(What to do) Take the whole listing and reproduce it exactly, pictures excepted.

(Material provided)
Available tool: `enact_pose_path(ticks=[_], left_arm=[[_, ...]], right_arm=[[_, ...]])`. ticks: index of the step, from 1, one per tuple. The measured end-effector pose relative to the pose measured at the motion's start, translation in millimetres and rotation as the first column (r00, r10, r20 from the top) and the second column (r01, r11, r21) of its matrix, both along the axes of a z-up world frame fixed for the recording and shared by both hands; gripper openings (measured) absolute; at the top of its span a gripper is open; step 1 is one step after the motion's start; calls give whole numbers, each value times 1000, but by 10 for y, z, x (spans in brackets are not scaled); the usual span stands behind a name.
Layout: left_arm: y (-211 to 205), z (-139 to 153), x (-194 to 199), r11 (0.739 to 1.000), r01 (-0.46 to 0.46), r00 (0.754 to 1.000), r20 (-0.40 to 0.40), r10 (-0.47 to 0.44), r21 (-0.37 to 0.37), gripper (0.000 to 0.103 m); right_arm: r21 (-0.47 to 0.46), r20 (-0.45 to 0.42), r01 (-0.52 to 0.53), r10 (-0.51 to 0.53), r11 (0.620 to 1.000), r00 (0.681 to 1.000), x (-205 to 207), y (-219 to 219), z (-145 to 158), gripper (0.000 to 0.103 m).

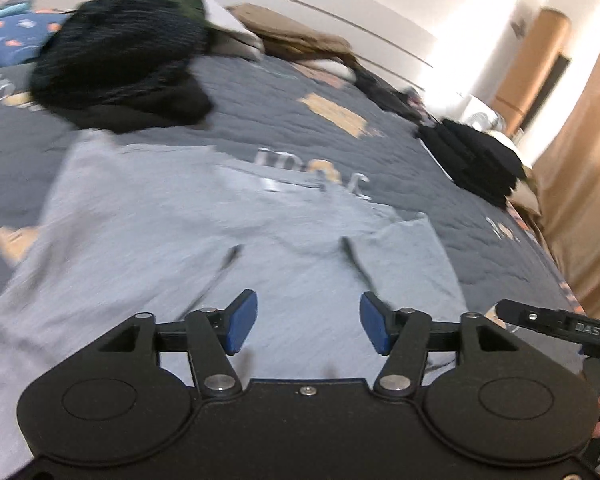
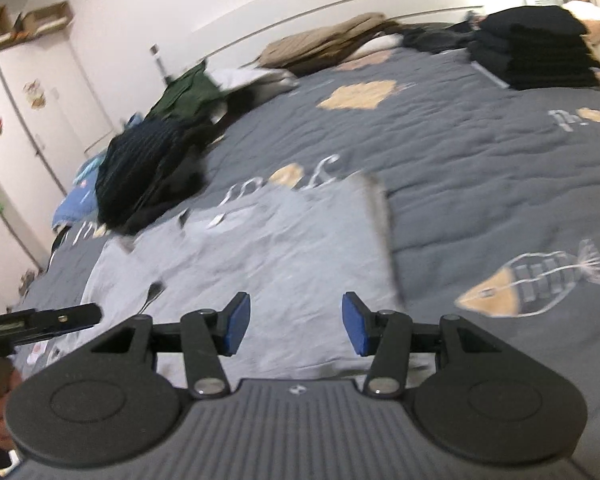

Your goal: Fold clothes

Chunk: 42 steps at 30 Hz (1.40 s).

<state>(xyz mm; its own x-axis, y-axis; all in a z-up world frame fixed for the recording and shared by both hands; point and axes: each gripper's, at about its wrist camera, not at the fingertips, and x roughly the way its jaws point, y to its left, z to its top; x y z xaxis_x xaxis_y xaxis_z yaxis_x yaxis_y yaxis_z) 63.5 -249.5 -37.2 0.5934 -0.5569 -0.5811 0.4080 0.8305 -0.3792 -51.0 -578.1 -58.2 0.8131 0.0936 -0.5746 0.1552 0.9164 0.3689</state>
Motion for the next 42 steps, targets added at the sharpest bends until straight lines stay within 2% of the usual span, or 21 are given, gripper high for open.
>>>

(Exercise result)
Available tool: `enact_pose_path(ticks=[_], left_arm=[[_, ...]], right_arm=[[_, ...]])`. ticks: index of the step, from 1, one per tuple. The measured end-effector pose relative to the pose measured at the motion's start, translation in millimetres and rotation as the first column (r00, r10, r20 from the top) and the second column (r01, r11, r21) of its matrix, both along the axes of a z-up world frame fixed for the recording and shared by both hands; gripper openings (measured) absolute; at the top of its span a gripper is open; step 1 is one step after the motion's start; calls give whole numbers, each value times 1000, but by 10 for y, z, x (spans in brackets are not scaled); the usual span stands behind a name.
Layout: left_arm: y (-211 to 205), z (-139 to 153), x (-194 to 199), r11 (0.739 to 1.000), r01 (-0.46 to 0.46), r00 (0.754 to 1.000), r20 (-0.40 to 0.40), r10 (-0.47 to 0.44), r21 (-0.37 to 0.37), gripper (0.000 to 0.103 m); right_arm: r21 (-0.47 to 0.46), r20 (-0.45 to 0.42), r01 (-0.52 to 0.53), r10 (-0.51 to 0.53), r11 (0.620 to 1.000), r00 (0.681 to 1.000), x (-205 to 207), y (-219 to 219), z (-145 to 158), gripper (0.000 to 0.103 m).


Your goal: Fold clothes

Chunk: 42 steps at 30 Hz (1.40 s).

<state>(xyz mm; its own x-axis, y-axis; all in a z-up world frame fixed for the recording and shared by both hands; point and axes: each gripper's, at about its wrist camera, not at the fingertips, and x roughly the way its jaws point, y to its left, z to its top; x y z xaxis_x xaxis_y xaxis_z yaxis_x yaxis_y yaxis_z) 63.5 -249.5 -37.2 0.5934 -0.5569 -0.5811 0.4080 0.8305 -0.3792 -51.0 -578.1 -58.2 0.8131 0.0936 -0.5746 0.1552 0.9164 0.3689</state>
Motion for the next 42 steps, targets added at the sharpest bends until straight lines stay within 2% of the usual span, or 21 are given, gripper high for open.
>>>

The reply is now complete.